Output the full listing below exactly; the images stay out.

■ ■ ■ ■

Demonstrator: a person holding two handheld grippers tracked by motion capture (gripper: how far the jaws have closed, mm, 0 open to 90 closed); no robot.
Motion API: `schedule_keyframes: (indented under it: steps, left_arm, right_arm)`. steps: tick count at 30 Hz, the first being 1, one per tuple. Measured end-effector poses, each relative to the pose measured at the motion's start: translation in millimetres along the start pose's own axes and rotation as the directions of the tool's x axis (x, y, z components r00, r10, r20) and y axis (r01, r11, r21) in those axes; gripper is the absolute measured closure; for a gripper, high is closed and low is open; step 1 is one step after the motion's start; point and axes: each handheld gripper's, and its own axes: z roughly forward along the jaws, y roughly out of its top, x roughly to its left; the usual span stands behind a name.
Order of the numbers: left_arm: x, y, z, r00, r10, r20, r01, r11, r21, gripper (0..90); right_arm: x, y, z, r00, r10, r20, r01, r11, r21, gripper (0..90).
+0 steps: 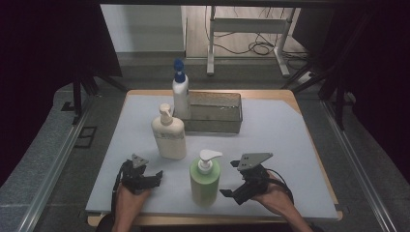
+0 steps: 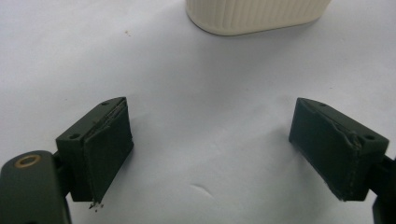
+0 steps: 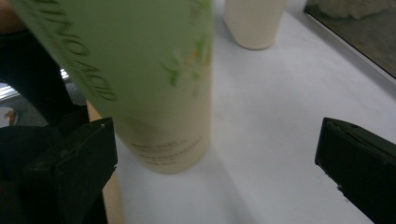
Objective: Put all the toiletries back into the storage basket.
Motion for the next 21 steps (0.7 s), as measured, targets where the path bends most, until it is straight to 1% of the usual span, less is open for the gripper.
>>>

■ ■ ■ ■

### Answer area
Demonstrator: a person holding two handheld grippers tracked by motion capture (gripper: how far the jaws have closed, mm, 0 open to 90 closed); no robot.
Motion API: `schedule_keyframes: (indented under it: steps, left_arm, right_arm)`. steps: tick count at 30 Hz, the first being 1, one per tuple. Measured end-effector poses, each relative to the pose measured at the motion's start: translation in millimetres along the start pose's own axes and rotation as the directions of the tool's x axis (x, y, z components r00, r10, r20) and y axis (r01, r11, r21) in those axes; gripper is the absolute measured closure; for a gripper, high is closed and low is open; step 1 is one step after the motion's start; point and axes: each handheld gripper's, and its own axes: z roughly forward along the jaws, y roughly out of its top, x roughly to its left; the usual span stands behind a name.
Order of the numbers: left_arm: x, y, z, r00, r10, r20, r01, r11, r21, gripper (0..90); right_arm: x, y, z, r00, r10, r20, r01, r11, r21, gripper (0..90).
+0 steps: 
+0 steps: 
+0 steps: 
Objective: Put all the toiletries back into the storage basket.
Motion for the next 21 steps (0.7 s), as measured, targets where the path bends most, until it is straight to 1% of the usual span, less is open for the gripper.
>>>

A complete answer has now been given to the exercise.